Recently someone said to me that because of how i talk or what i say its seems like i am 50 years old. And well, i haven't lived that long but i've lived for some short 20 years in which i have discover what a soulmate truly is.
I'm really trying my best to write this and not make it sound as cliche as it already sounds but everything i write is completely true. Everyone have their own soulmate, that person who is with you even if they are not there. Time and space doesn't really matter when it comes to soulmates.
The misconception of what a soulmate really is is always there. They say your soulmate is that person who is far from you but eventually you'll be together, that destiny will make it happen. That destiny also wants the two of you to be lovers.
Absolutely everyone can be your soulmate. From father to mother, form brother to sister, from friend to best friend and even a stranger.
I admit i hate the misconception of a soulmate, i hate that soulmate is always mistaken for lover.

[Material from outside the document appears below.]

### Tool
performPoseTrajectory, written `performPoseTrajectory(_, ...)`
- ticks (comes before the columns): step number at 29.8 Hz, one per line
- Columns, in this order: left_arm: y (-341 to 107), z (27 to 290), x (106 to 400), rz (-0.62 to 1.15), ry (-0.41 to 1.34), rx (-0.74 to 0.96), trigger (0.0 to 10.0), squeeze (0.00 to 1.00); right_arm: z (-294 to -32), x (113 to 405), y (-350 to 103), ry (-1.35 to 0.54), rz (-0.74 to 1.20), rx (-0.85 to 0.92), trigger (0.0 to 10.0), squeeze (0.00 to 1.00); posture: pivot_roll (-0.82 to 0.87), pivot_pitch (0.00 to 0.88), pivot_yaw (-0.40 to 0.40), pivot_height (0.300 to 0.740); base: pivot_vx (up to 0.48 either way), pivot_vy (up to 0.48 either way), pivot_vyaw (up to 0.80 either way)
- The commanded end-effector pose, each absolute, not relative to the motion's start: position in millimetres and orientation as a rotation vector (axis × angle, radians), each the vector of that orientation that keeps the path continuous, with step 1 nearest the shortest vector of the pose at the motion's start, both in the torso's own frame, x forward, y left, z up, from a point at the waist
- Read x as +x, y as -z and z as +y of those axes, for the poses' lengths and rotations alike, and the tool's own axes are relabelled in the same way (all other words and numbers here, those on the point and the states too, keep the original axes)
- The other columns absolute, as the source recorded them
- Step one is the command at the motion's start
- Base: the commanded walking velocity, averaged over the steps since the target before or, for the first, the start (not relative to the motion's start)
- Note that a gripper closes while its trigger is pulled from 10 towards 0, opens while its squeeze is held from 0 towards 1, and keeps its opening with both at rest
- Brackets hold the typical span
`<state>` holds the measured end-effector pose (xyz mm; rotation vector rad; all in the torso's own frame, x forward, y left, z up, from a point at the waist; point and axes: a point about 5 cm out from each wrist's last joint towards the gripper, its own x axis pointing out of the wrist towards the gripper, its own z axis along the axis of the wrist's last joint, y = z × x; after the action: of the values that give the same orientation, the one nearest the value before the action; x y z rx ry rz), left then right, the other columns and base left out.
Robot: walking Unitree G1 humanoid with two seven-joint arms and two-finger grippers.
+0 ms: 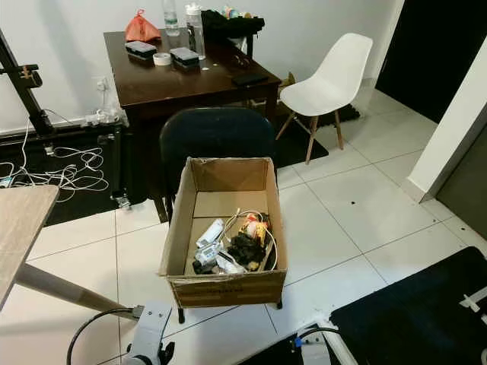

I am not in love and i have a soulmate.
Right now i don't care if that person knows or don't knows, or if that person cares. The only thing i know is that that person is my soulmate. A strange connection and a strange bond was made a long time ago and when sometimes it seems that that connection is broken, i know it will never be.
Maybe i'm giving you a lot more attention than what you actually deserve, but i don't care. You are already a soulmate, for me at least. I am as honest as i can possible be in this life and i will always be. So when i said i was your friend all that time ago, i meant it. We keep making promises we know life won't let us keep. I am not in love with you, i don't want you for me.
I want you WITH me.
i want my friend with me.
i want you with me just like in the past, just like what we were and just like i know we can be again.
When i say that time and space doesn't really matter when it comes to soul mates, believe me its true. Because after all i consider you that, my soulmate.
Maybe we'll need 1 year or 2 or maybe 10 years, it doesn't really matter as long as we realize what we really are.